First Trust, the ETF issuer that maintains a line of nearly 40 sector- and style-specific ETFs, has filed with the SEC to launch the First Trust NASDAQ ABA Community Bank Index Fund, which will offer exposure to community banks in the U.S. The new fund, which will have an expense ratio of 0.60%, will seek to replicate the performance of the NASDAQ OMX ABA Community Bank Index, a recently introduced benchmark. Although there is no shortage of ETFs tracking various corners of the financial sector, there are several things about the proposed fund that makes it a unique offering.
The index tracked by the new ETF is unique in several ways. Specifically, it holds all banks and thrifts listed on the NASDAQ excluding:
- Any of the largest 50 banks based on asset size
- Any banks having an “international specialization”
- Any banks having a “credit card specialization”
In addition, in order to be eligible, companies must have (1) market capitalization of at least $200 million and (2) three-month average daily dollar trading volume of $500,000. At the time of the index launch last week, there were approximately 600 community banks listed on the NASDAQ Exchange.
Different Breed of Bank
Community banks are obviously very different from the financial behemoths operating out of New York City. International banks often have their hands in a number of different pies, including asset securitization, investment banking, asset management. Community banks, on the other hand, concentrate on activities that come to mind for most people when thinking of a bank: individual and commercial lending.
While the stock prices of the world’s largest banks were, for the most part, universally pounded during the financial crisis, the performance of community banks was all over the board. Because they weren’t involved in the creation of many of the complex financial instruments that contributed to the latest financial crisis, many community banks have made it through the recession (or at least made it to this point in the recession) relatively unscathed. But others haven’t been so lucky. Unlike those of national and even regional banks (such as those tracked by the SPDR KBW Regional Banking ETF – KBE), the operations of community banks are often confined to a relatively small geographic area, leaving these institutions vulnerable to unique risk factors.

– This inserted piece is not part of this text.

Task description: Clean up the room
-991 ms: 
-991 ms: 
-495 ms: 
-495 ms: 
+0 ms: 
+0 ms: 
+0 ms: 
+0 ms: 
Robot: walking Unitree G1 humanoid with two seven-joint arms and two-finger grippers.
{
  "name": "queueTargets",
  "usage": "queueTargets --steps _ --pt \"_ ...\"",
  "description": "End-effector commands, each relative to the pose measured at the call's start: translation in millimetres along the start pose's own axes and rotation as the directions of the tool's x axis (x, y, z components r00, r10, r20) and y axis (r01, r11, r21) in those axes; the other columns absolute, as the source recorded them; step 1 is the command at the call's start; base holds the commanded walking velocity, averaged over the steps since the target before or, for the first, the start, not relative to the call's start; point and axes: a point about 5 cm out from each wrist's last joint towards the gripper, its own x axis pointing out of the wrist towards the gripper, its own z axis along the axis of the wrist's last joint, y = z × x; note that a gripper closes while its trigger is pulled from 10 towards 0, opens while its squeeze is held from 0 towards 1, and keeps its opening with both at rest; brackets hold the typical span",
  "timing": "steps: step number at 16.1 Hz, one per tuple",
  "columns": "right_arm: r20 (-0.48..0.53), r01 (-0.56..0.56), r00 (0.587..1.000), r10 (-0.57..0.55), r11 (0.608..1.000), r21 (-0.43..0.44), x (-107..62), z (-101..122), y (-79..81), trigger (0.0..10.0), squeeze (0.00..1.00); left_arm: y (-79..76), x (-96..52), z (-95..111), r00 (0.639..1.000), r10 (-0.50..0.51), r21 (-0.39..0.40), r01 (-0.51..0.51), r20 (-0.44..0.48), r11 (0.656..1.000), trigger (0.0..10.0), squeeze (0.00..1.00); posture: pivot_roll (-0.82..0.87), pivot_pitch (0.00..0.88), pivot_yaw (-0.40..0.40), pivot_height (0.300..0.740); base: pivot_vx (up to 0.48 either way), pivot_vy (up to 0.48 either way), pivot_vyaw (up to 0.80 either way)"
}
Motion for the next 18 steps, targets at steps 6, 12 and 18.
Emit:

While default rates in many communities have risen only slightly over the last few years, those in certain areas have skyrocketed. Consider two of the banks comprising the new index:
- Citizens First Bancorp (CTZN): Based in Port Huron and serving southeastern Michigan
- Roma Financial Corp. (ROMA): Based in Trenton and serving four counties in New Jersey
Compared to Michigan, where the demise of the U.S. automobile industry has crippled the economy, New Jersey has been booming. And the differences in the health of these regions shows in the relative performance of these two stocks.
While this example is admittedly a bit extreme, hopefully it conveyed my point: while investments in community banks generally provide more stable returns than investments in large global financial institutions, they also come with a fair amount of geographic risk. Which is why a community bank index (and an ETF replicating that index) is an excellent innovation – the unsystematic risk is diversified away, leaving exposure to local financial institutions around the country.